**Prompt:**
When a line of the material has the word "camera" in it, copy that line.

**Supplied records:**
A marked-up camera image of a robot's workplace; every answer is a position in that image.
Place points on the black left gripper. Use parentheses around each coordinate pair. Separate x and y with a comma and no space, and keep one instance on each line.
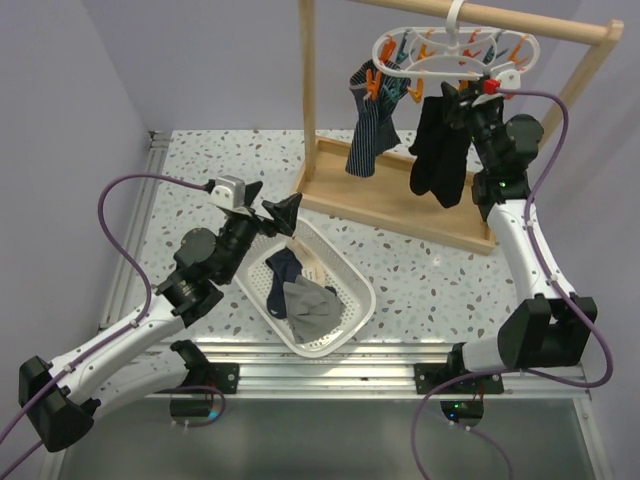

...

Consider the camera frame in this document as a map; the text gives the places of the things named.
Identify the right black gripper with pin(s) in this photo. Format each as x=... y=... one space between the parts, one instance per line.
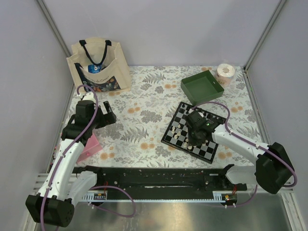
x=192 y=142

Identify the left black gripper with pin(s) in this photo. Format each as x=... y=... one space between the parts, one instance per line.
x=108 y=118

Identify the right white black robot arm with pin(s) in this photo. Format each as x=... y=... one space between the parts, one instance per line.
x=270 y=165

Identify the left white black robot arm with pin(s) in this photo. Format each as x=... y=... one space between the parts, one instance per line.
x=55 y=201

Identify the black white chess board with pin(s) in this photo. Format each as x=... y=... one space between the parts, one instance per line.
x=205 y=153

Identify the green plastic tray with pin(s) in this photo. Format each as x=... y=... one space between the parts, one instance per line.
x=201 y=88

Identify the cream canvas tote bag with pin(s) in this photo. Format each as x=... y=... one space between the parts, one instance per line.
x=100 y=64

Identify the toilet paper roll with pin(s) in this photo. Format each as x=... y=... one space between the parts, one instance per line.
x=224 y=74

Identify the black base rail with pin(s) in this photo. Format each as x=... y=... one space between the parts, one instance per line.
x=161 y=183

**Response for this exercise:**
A marked-up camera image of a robot's workplace; every answer is a position in that image.
Consider the camera frame in this document as a map; the text gives the places of the things named.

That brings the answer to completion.